Imagine shining a flashlight at a wall with two narrow vertical slits in it. Behind that wall is a second wall that acts like a screen to catch the light. What would you expect to see? I imagine it would be something like this...

The light would pass through both slits creating two rectangles on the second wall. We expect this but that's not what we see when we do this experiment. What we actually see is something like this...

If light were made of just tiny particles (photons), you’d expect to see two bright spots behind the slits like the first image. But that’s not what happens. Instead, the light creates a series of bright and dark bands, like a barcode. This is called an interference pattern, and it only makes sense when light is behaving like a wave. The waves passing through both slits, overlap and cancel each other out in some places.

Now imagine you could send one tiny little photon of light at a time. Surely this would not have the interference problem because the photon has no other photons to bounce off of. But in the double slit experiment, this is what we see...

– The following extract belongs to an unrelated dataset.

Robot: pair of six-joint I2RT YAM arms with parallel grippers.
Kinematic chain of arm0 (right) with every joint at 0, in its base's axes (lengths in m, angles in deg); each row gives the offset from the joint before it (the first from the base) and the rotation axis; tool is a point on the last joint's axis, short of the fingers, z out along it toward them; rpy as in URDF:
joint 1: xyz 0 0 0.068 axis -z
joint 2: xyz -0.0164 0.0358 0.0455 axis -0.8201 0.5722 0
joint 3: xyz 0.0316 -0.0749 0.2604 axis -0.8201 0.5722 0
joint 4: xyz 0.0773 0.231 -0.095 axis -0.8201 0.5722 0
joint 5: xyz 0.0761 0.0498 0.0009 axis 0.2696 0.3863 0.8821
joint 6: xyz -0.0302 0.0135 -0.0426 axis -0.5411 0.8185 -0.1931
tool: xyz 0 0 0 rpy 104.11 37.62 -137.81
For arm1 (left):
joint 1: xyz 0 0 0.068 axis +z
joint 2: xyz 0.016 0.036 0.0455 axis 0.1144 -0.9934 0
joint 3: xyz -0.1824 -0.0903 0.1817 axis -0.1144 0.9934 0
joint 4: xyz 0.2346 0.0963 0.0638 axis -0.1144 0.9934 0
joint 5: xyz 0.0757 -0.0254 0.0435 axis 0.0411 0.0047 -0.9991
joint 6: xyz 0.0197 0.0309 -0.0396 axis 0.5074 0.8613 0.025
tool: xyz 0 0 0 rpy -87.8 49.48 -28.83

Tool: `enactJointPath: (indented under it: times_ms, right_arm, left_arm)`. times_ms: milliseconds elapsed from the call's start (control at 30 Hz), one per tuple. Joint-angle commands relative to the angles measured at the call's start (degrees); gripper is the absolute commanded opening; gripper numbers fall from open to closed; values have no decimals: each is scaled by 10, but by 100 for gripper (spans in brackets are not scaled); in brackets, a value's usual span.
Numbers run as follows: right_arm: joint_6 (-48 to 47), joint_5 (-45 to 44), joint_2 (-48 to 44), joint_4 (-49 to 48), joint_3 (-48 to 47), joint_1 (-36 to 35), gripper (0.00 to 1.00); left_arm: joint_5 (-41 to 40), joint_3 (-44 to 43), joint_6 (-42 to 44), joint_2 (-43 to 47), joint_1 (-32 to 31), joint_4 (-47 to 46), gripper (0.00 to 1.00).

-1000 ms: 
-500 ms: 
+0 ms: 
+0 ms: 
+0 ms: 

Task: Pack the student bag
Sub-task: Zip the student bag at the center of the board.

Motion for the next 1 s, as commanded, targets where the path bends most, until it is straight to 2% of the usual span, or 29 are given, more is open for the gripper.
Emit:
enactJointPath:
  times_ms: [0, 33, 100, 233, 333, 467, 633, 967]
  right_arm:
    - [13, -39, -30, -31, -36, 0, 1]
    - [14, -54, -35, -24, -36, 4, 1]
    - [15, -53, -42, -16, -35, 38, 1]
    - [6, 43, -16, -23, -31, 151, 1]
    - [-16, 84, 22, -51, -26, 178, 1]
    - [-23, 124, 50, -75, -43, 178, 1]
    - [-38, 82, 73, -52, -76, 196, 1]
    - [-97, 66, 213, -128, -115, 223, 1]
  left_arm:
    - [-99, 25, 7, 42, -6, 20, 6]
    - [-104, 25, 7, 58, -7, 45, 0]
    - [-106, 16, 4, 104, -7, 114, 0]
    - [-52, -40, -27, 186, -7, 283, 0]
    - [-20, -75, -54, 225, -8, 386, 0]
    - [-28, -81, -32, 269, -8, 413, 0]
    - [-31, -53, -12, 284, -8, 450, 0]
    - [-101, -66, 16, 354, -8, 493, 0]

But how does this happen? It's as if each photon somehow split and went through both slits at once, interfering with itself and creating the same interference pattern. So the next logical thing to do was to observe when these photons split and create the pattern. This is where it gets super weird. When scientists built machines fast enough to track a single photon go through the slit, the interference pattern disappeared. Just us noticing it caused it to revert back to acting like a photon dots. When we stop observing it, the interference patterns returns and it acts like a wave with the interference pattern. In other words, just watching light changes the way light works.